Amidst the turmoil, hundreds of people had gathered at Hackney Town Hall to “stand with Diane”, while some voters expressed anger at Labour’s treatment of Ms Abbott.

But despite concerns over shedding the Labour vote, exclusive polling data shows that 8 in 10 voters were largely unmoved by the Abbott-Starmer row, and would not be changing their voting choices.

In fact, 6 per cent of voters said that Sir Keir’s handling of the issue made them more likely to vote Labour. Meanwhile, 3 per cent were more likely to vote Conservative than before, and 4 per cent were less likely to vote at all.

Among 2019 Labour voters, the row appeared to have a more divisive affect; 10 per cent were even more likely to vote Labour, but a further 10 per cent were more likely to abstain from voting.

All this is reflected in the choice of candidates, with a view to not straying too far from this equidistance which currently represents the compass of the Labour Party.

Techne UK chief executive Michela Morizzo said: “Enough time has now passed since the Diane Abbott candidate selection row for me to be sure that whilst the issue attracted a lot of media attention the overall outcome has been not to affect Labour vote share in the polls.

“The support for Starmer comes partly from the Conservatives because of the mistakes that the Conservatives themselves have made.

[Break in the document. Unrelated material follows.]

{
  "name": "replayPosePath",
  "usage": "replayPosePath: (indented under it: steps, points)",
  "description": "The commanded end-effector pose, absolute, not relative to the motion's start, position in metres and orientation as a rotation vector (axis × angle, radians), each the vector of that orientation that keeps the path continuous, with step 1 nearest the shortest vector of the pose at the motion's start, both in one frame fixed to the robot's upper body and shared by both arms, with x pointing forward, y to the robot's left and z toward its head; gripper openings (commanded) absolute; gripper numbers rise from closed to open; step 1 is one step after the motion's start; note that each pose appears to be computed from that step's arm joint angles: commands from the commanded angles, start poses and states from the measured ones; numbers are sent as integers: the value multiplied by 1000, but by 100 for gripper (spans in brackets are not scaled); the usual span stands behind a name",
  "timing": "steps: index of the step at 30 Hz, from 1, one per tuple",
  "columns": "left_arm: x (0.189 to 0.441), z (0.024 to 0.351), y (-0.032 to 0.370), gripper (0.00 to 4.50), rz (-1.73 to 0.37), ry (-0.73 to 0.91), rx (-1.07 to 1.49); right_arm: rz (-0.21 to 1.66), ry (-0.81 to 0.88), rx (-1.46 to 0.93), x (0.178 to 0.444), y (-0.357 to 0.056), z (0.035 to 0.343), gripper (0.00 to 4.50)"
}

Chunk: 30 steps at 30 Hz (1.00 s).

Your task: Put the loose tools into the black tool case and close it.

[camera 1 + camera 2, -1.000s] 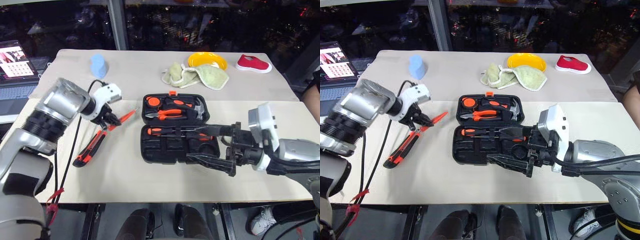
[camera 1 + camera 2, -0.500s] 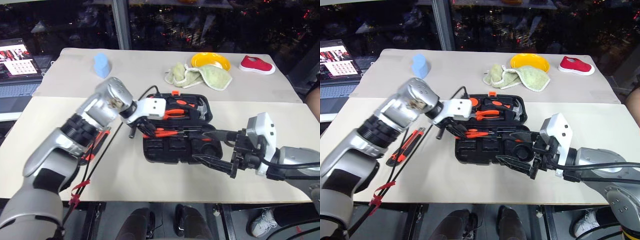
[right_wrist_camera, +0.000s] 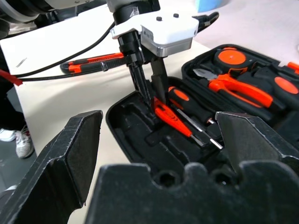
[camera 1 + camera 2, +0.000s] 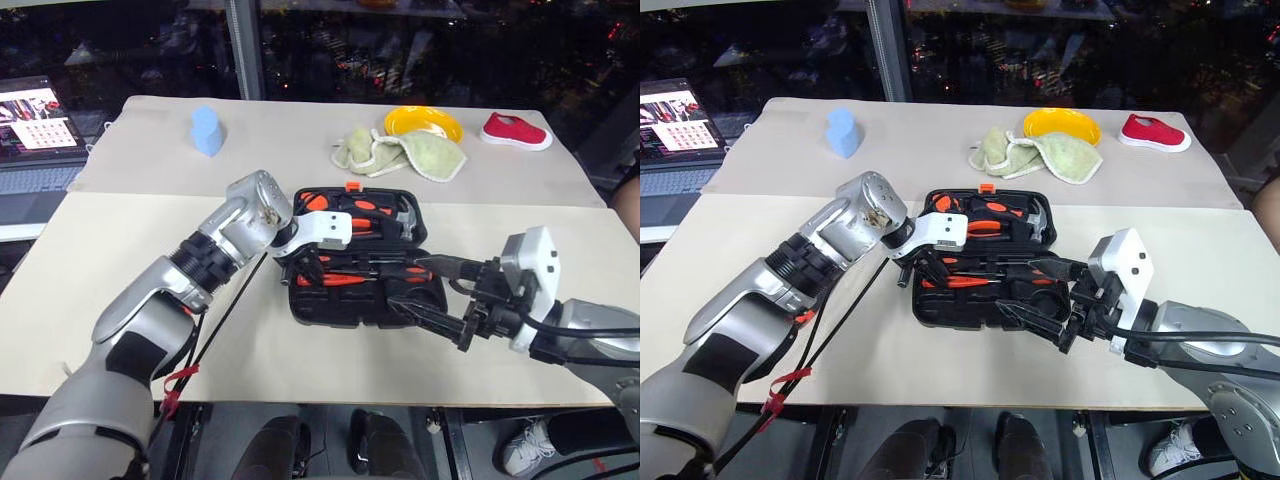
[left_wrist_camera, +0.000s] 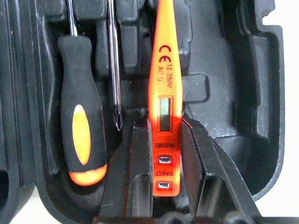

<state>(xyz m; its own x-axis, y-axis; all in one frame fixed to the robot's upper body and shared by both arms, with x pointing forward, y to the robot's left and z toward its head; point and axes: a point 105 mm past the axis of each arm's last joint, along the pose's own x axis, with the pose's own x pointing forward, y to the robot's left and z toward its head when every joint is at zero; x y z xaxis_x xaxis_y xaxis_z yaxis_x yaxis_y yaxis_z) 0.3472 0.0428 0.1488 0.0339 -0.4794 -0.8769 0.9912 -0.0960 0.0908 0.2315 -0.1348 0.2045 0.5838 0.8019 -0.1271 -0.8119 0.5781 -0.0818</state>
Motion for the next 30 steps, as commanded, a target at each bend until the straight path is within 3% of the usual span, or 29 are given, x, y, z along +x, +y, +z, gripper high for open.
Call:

“Starmer has to manage a very varied audience of voters at the moment and it is difficult to identify their precise characteristics.

“Until July 4th he must find a balance to maintain this success by making everyone happy. Let's remember that it is easier to maintain left-wing votes by moving a little to the center than vice versa, because left-wing voters have no alternatives while right-wing voters have several, starting with the Lib Dems.”

The latest Techne polls also show hardly any impact on Labour’s lead since questions arose over whether Ms Abbott could run for Labour in late May.

Labour is currently polling at 44 per cent of national vote share, with a stable 24-point lead over the Conservatives. Both parties lost one point in the polls this week.